> _PROBLEM DETAILS_
Transcribe the records below word for word, leaving every picture out.

(Data excerpts)
......

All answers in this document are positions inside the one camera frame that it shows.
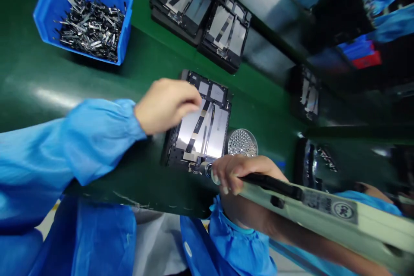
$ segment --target finger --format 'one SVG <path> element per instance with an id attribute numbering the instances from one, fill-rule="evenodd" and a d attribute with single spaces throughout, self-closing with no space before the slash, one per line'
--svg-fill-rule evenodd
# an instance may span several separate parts
<path id="1" fill-rule="evenodd" d="M 179 89 L 179 100 L 180 102 L 191 101 L 197 106 L 201 106 L 201 96 L 198 89 L 188 83 L 187 81 L 177 81 L 177 88 Z"/>
<path id="2" fill-rule="evenodd" d="M 227 182 L 234 195 L 239 195 L 243 189 L 243 181 L 238 178 L 238 175 L 243 170 L 241 165 L 236 166 L 227 176 Z"/>
<path id="3" fill-rule="evenodd" d="M 238 195 L 243 188 L 243 181 L 240 180 L 237 176 L 242 169 L 242 164 L 248 158 L 243 155 L 231 156 L 230 161 L 227 163 L 224 178 L 227 181 L 229 189 L 234 195 Z"/>
<path id="4" fill-rule="evenodd" d="M 261 173 L 288 182 L 288 179 L 276 164 L 270 158 L 264 156 L 252 157 L 243 161 L 242 170 L 238 172 L 238 177 L 244 177 L 249 173 Z"/>
<path id="5" fill-rule="evenodd" d="M 211 167 L 211 178 L 213 179 L 213 182 L 217 185 L 220 185 L 220 180 L 218 177 L 218 171 L 219 170 L 224 170 L 226 168 L 227 163 L 230 161 L 231 159 L 229 158 L 228 155 L 225 155 L 217 160 L 214 161 L 212 167 Z"/>
<path id="6" fill-rule="evenodd" d="M 221 161 L 215 165 L 215 169 L 213 167 L 213 174 L 214 178 L 218 179 L 220 181 L 222 190 L 224 194 L 229 193 L 229 184 L 226 180 L 226 171 L 228 164 L 233 160 L 233 157 L 231 155 L 225 155 L 222 157 Z"/>
<path id="7" fill-rule="evenodd" d="M 177 110 L 177 114 L 176 117 L 177 119 L 181 120 L 184 116 L 186 116 L 187 114 L 191 113 L 191 112 L 196 112 L 198 111 L 200 108 L 193 104 L 193 103 L 183 103 Z"/>

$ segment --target blue sleeve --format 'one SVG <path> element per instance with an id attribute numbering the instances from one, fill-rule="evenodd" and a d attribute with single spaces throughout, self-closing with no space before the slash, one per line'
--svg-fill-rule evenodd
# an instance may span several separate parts
<path id="1" fill-rule="evenodd" d="M 210 209 L 211 240 L 233 269 L 241 276 L 276 275 L 276 265 L 269 253 L 269 237 L 231 222 L 223 213 L 219 196 Z"/>
<path id="2" fill-rule="evenodd" d="M 82 185 L 113 170 L 146 138 L 132 100 L 91 99 L 57 119 L 0 134 L 0 234 L 40 224 L 73 178 Z"/>

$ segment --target white floor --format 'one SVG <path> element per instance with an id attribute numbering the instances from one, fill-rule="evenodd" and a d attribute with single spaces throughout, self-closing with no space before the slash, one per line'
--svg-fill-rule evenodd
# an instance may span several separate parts
<path id="1" fill-rule="evenodd" d="M 43 222 L 37 227 L 37 229 L 43 234 L 43 239 L 46 238 L 50 227 L 52 226 L 53 218 L 55 217 L 55 210 L 51 210 Z M 277 265 L 277 276 L 310 276 L 307 272 L 294 264 L 289 259 L 278 254 L 274 250 L 270 250 L 270 255 Z"/>

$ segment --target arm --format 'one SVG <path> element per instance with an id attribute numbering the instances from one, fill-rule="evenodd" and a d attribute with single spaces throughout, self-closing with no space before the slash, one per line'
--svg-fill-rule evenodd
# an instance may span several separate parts
<path id="1" fill-rule="evenodd" d="M 210 207 L 209 235 L 216 249 L 241 276 L 274 276 L 276 265 L 269 253 L 269 237 L 235 225 L 224 214 L 218 195 Z"/>
<path id="2" fill-rule="evenodd" d="M 386 268 L 286 218 L 274 214 L 270 221 L 268 234 L 278 242 L 299 247 L 321 259 L 344 266 L 358 275 L 391 275 Z"/>
<path id="3" fill-rule="evenodd" d="M 0 234 L 38 225 L 69 182 L 105 175 L 139 139 L 177 125 L 201 97 L 185 81 L 161 79 L 137 104 L 86 100 L 65 119 L 0 134 Z"/>
<path id="4" fill-rule="evenodd" d="M 213 164 L 213 173 L 221 183 L 223 208 L 233 223 L 243 228 L 254 228 L 278 242 L 299 247 L 322 259 L 340 264 L 359 275 L 390 275 L 384 267 L 238 196 L 243 187 L 243 182 L 238 177 L 254 172 L 288 182 L 273 161 L 267 157 L 225 156 Z M 224 187 L 230 187 L 235 195 L 228 194 L 228 191 L 223 190 Z"/>

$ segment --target green workbench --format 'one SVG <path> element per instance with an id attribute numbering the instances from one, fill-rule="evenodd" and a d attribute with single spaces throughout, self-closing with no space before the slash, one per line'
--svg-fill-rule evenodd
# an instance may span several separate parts
<path id="1" fill-rule="evenodd" d="M 151 20 L 148 0 L 134 0 L 127 55 L 113 66 L 45 44 L 32 14 L 37 0 L 3 0 L 0 70 L 0 132 L 64 117 L 85 98 L 139 101 L 154 80 L 196 71 L 234 93 L 230 128 L 246 128 L 259 153 L 285 162 L 292 176 L 297 134 L 306 127 L 289 113 L 289 94 L 243 63 L 236 75 Z M 107 176 L 68 193 L 100 201 L 206 217 L 217 188 L 188 172 L 160 164 L 164 134 L 134 145 Z"/>

......

> _COMPLETED TASK_
All answers in this document are positions inside the one camera frame that it shows.
$ segment --target finger --format 'one SVG <path> element per instance with an id attribute numbering the instances from one, fill-rule="evenodd" and a d attribute with single spaces throughout, self-closing with no space before the slash, one per line'
--svg-fill-rule evenodd
# an instance may span several separate parts
<path id="1" fill-rule="evenodd" d="M 179 89 L 179 100 L 180 102 L 191 101 L 197 106 L 201 106 L 201 96 L 198 89 L 188 83 L 187 81 L 177 81 L 177 88 Z"/>
<path id="2" fill-rule="evenodd" d="M 227 182 L 234 195 L 239 195 L 243 189 L 243 181 L 238 178 L 238 175 L 243 170 L 241 165 L 236 166 L 227 176 Z"/>
<path id="3" fill-rule="evenodd" d="M 238 195 L 243 188 L 243 181 L 240 180 L 237 176 L 242 169 L 242 164 L 248 158 L 243 155 L 231 156 L 230 161 L 227 163 L 224 178 L 227 181 L 229 189 L 234 195 Z"/>
<path id="4" fill-rule="evenodd" d="M 261 173 L 288 182 L 288 179 L 276 164 L 270 158 L 264 156 L 252 157 L 243 161 L 242 170 L 238 172 L 238 177 L 244 177 L 249 173 Z"/>
<path id="5" fill-rule="evenodd" d="M 211 167 L 211 178 L 213 179 L 213 182 L 217 185 L 220 185 L 220 180 L 218 177 L 218 171 L 219 170 L 224 170 L 226 168 L 227 163 L 230 161 L 231 159 L 229 158 L 228 155 L 225 155 L 217 160 L 214 161 L 212 167 Z"/>
<path id="6" fill-rule="evenodd" d="M 221 161 L 215 165 L 215 169 L 213 167 L 213 174 L 214 178 L 218 179 L 220 181 L 222 190 L 224 194 L 229 193 L 229 184 L 226 180 L 226 171 L 228 164 L 233 160 L 233 157 L 231 155 L 225 155 L 222 157 Z"/>
<path id="7" fill-rule="evenodd" d="M 177 110 L 177 114 L 176 117 L 177 119 L 181 120 L 184 116 L 186 116 L 187 114 L 191 113 L 191 112 L 196 112 L 198 111 L 200 108 L 193 104 L 193 103 L 183 103 Z"/>

$ segment --target blue sleeve --format 'one SVG <path> element per instance with an id attribute numbering the instances from one, fill-rule="evenodd" and a d attribute with single spaces throughout, self-closing with no space before the slash, one per line'
--svg-fill-rule evenodd
# an instance may span several separate parts
<path id="1" fill-rule="evenodd" d="M 210 209 L 211 240 L 233 269 L 241 276 L 276 275 L 276 265 L 269 253 L 269 237 L 231 222 L 223 213 L 219 196 Z"/>
<path id="2" fill-rule="evenodd" d="M 82 185 L 113 170 L 146 138 L 132 100 L 91 99 L 57 119 L 0 134 L 0 234 L 40 224 L 73 178 Z"/>

$ segment --target white floor --format 'one SVG <path> element per instance with an id attribute numbering the instances from one, fill-rule="evenodd" and a d attribute with single spaces throughout, self-closing with no space before the slash, one per line'
--svg-fill-rule evenodd
# an instance may span several separate parts
<path id="1" fill-rule="evenodd" d="M 43 222 L 37 227 L 37 229 L 43 234 L 43 239 L 46 238 L 50 227 L 52 226 L 53 218 L 55 217 L 55 210 L 51 210 Z M 277 265 L 277 276 L 310 276 L 307 272 L 294 264 L 289 259 L 278 254 L 274 250 L 270 250 L 270 255 Z"/>

$ segment --target arm --format 'one SVG <path> element per instance with an id attribute numbering the instances from one, fill-rule="evenodd" and a d attribute with single spaces throughout, self-closing with no space before the slash, one per line'
--svg-fill-rule evenodd
# an instance may span several separate parts
<path id="1" fill-rule="evenodd" d="M 210 207 L 209 235 L 216 249 L 241 276 L 274 276 L 276 265 L 269 253 L 269 237 L 235 225 L 224 214 L 218 195 Z"/>
<path id="2" fill-rule="evenodd" d="M 386 268 L 286 218 L 274 214 L 270 221 L 268 234 L 278 242 L 299 247 L 321 259 L 344 266 L 358 275 L 391 275 Z"/>
<path id="3" fill-rule="evenodd" d="M 0 234 L 38 225 L 69 182 L 105 175 L 139 139 L 177 125 L 201 97 L 185 81 L 161 79 L 137 104 L 86 100 L 65 119 L 0 134 Z"/>
<path id="4" fill-rule="evenodd" d="M 213 164 L 213 173 L 221 183 L 223 208 L 233 223 L 243 228 L 254 228 L 278 242 L 299 247 L 322 259 L 340 264 L 359 275 L 390 275 L 384 267 L 238 196 L 243 187 L 243 182 L 238 177 L 254 172 L 288 182 L 273 161 L 267 157 L 225 156 Z M 224 187 L 230 187 L 235 195 L 228 194 L 228 191 L 223 190 Z"/>

$ segment --target green workbench --format 'one SVG <path> element per instance with an id attribute numbering the instances from one, fill-rule="evenodd" and a d attribute with single spaces throughout, self-closing with no space before the slash, one per line'
--svg-fill-rule evenodd
# an instance may span several separate parts
<path id="1" fill-rule="evenodd" d="M 151 20 L 148 0 L 134 0 L 127 55 L 113 66 L 45 44 L 32 14 L 37 0 L 3 0 L 0 70 L 0 132 L 64 117 L 85 98 L 139 101 L 154 80 L 196 71 L 234 93 L 230 128 L 246 128 L 259 153 L 285 162 L 292 176 L 297 134 L 306 127 L 289 113 L 289 94 L 243 63 L 236 75 Z M 107 176 L 68 193 L 100 201 L 206 217 L 217 188 L 188 172 L 160 164 L 164 134 L 134 145 Z"/>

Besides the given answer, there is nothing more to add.